Маша начинает смеяться, а Станислав улыбается одними губами.

— Мама, — говорит Станислав, — у нас важное дело, я свяжусь с тобой позже.

— Отлично, — говорит Виктория Марковна, — я тоже в бегах. Сигарету принеси мне срочно-срочно. Прости, это я не тебе, секретарь новый, не понимает простых вещей. Нет сигареты — нет работы. Доведёт до Альцгеймера. Пока.

— Пока, — отвечает Станислав и выключает браслет.

— Мы пришли, — говорит Маша.

На небольшой поляне стоит рябина, листья на ней уже облетели, а ягоды светятся ало на тёмных ветках. Рябину не успели склевать птицы, и гроздья висят полными, забирая на себя всё внимание смотрящего.

— Подмёрзли, — шепчет Маша, — попробуй.

Срывает несколько ягод и даёт Станиславу.

Сладкая, – отвечает он, попробовав.

— Они живут и верят. Как? Ведь они всё видели.
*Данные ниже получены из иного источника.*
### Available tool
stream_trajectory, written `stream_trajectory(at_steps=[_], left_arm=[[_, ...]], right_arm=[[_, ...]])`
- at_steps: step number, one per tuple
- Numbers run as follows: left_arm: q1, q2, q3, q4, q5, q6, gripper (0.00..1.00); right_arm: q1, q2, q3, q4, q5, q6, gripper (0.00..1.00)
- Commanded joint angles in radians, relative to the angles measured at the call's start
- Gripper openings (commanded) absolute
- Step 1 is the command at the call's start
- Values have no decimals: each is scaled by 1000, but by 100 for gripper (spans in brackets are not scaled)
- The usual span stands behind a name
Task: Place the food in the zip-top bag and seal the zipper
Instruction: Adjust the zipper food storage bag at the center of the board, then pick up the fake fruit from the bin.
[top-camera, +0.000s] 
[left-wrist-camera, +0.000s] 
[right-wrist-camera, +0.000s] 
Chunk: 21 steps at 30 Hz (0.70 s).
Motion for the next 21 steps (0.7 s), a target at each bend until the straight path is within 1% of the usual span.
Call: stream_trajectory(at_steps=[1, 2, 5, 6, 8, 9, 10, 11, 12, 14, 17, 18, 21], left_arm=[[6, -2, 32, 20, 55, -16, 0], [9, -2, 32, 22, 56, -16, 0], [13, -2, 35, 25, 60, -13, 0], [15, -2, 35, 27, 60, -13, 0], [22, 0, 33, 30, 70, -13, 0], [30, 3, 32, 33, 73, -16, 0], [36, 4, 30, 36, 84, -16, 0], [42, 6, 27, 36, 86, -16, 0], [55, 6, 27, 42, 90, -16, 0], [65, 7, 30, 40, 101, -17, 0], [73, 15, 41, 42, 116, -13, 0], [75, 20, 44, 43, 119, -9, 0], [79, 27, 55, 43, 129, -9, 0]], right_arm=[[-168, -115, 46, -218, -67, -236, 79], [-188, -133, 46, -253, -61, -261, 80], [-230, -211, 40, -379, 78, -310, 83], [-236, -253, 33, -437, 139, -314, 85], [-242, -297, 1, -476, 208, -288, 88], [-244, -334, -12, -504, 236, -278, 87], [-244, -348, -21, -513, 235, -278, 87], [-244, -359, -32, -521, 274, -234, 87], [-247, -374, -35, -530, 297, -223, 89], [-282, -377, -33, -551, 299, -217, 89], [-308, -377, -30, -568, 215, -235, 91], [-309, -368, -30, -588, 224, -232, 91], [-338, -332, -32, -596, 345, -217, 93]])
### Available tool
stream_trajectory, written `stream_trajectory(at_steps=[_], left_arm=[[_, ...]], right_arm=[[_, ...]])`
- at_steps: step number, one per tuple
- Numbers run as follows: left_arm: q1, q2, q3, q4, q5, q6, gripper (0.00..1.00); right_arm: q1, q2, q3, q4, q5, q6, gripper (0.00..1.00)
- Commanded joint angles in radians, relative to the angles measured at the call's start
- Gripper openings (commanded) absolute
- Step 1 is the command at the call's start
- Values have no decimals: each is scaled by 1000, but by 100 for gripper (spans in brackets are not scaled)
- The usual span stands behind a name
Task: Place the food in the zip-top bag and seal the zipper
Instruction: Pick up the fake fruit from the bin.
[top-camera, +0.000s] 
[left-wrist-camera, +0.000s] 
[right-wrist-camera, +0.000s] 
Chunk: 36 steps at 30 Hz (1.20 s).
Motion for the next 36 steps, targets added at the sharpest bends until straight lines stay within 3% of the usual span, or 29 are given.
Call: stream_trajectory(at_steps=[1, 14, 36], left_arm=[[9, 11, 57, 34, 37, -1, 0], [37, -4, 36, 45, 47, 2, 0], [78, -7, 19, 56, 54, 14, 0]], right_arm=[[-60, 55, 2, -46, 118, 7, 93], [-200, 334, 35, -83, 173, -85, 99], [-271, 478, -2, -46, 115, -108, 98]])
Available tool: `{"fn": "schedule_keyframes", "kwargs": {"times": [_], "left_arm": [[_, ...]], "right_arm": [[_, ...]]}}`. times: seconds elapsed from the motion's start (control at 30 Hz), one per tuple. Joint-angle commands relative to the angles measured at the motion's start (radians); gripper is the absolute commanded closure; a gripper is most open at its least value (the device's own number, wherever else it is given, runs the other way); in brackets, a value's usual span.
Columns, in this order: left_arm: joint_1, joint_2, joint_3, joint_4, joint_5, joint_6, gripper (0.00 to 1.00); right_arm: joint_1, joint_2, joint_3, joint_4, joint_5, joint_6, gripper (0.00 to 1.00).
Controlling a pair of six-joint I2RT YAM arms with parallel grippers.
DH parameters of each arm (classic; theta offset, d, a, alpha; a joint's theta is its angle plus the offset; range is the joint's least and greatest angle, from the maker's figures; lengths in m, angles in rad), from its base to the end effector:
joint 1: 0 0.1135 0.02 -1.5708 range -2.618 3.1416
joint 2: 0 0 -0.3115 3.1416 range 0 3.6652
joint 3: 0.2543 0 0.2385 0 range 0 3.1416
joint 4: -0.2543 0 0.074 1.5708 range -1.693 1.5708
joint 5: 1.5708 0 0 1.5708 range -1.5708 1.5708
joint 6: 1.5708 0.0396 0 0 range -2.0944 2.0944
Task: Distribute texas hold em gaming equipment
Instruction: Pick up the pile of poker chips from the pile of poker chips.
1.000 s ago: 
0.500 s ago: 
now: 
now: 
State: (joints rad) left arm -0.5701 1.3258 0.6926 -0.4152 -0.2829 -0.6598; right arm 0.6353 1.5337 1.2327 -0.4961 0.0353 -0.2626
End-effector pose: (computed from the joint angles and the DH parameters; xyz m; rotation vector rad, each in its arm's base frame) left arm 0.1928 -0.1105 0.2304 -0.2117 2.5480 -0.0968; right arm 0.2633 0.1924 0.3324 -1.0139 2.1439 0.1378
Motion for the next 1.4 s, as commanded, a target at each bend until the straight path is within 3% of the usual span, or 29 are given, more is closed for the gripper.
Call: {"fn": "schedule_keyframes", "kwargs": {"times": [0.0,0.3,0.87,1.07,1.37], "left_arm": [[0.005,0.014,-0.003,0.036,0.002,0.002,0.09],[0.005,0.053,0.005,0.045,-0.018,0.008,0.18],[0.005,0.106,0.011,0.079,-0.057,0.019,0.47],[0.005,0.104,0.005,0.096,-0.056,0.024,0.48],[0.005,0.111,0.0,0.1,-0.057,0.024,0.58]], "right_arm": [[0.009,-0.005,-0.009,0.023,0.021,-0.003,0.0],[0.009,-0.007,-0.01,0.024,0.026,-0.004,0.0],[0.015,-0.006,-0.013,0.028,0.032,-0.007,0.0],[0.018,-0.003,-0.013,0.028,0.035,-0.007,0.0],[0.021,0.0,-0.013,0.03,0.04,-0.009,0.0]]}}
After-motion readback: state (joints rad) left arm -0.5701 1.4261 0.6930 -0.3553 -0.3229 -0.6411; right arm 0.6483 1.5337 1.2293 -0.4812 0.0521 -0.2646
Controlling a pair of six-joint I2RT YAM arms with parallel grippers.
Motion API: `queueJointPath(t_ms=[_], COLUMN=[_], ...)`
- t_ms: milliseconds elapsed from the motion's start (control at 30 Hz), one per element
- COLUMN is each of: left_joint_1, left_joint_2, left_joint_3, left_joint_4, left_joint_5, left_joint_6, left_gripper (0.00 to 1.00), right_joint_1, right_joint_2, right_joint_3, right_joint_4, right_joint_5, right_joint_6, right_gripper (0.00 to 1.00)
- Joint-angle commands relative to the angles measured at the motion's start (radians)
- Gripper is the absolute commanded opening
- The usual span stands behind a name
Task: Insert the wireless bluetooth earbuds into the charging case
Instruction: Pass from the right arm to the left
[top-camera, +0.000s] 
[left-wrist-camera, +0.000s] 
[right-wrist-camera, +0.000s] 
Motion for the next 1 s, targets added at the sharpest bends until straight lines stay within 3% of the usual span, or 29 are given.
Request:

Они знают, что ничего больше нет. Их самих нет. Как?

Лида смотрит на Дениса Александровича, она в красивом узком платье сидит напротив за низким столом: начальник любит, когда низкий стол и кресла, когда узкое платье.

— Мы им дали стаю мёртвых птиц, Лида, — отвечает Денис Александрович.

— Как?

— Ты идёшь на охоту, стоишь, ждёшь, ты стреляешь и ни разу не попадаешь, но кто-то рядом говорит: «О, чудо, летят мёртвые птицы». И ты веришь. Потому что в это легче поверить, чем в то, что ты не попал.

— Но они же умные. Виктория. Давид был умный. Стас — умный.

— Все и всегда выбирают мёртвых птиц.